**Task goal:** How many of the lines below have "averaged" in them? Say the number and nothing more.

**Data shown:**
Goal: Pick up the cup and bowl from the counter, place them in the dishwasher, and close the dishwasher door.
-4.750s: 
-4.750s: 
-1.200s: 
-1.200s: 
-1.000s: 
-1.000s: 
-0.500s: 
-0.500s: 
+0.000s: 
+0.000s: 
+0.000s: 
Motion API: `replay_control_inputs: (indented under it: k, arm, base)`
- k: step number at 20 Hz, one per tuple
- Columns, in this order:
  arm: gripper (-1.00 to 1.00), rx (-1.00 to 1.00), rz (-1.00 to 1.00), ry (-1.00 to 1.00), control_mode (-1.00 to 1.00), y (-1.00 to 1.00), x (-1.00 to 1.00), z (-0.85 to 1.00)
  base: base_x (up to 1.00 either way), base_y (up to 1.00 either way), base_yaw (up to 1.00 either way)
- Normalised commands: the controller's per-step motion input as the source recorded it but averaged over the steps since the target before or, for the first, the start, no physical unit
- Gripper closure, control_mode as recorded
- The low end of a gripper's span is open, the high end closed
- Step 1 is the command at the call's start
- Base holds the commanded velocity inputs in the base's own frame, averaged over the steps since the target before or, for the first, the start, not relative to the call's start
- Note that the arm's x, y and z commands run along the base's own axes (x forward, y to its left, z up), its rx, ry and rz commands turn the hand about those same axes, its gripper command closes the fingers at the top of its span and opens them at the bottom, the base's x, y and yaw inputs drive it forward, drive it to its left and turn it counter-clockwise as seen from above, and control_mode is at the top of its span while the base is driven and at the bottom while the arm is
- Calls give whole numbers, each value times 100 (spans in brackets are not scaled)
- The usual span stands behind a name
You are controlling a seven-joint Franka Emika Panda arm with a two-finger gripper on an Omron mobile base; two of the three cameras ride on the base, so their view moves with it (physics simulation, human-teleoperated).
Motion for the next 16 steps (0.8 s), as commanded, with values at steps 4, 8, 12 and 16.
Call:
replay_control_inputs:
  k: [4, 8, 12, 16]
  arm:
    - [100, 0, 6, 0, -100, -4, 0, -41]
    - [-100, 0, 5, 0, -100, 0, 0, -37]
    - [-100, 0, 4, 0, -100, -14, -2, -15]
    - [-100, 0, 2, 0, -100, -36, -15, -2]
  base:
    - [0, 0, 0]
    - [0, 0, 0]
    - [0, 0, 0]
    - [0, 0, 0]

**Solution to the problem:** 2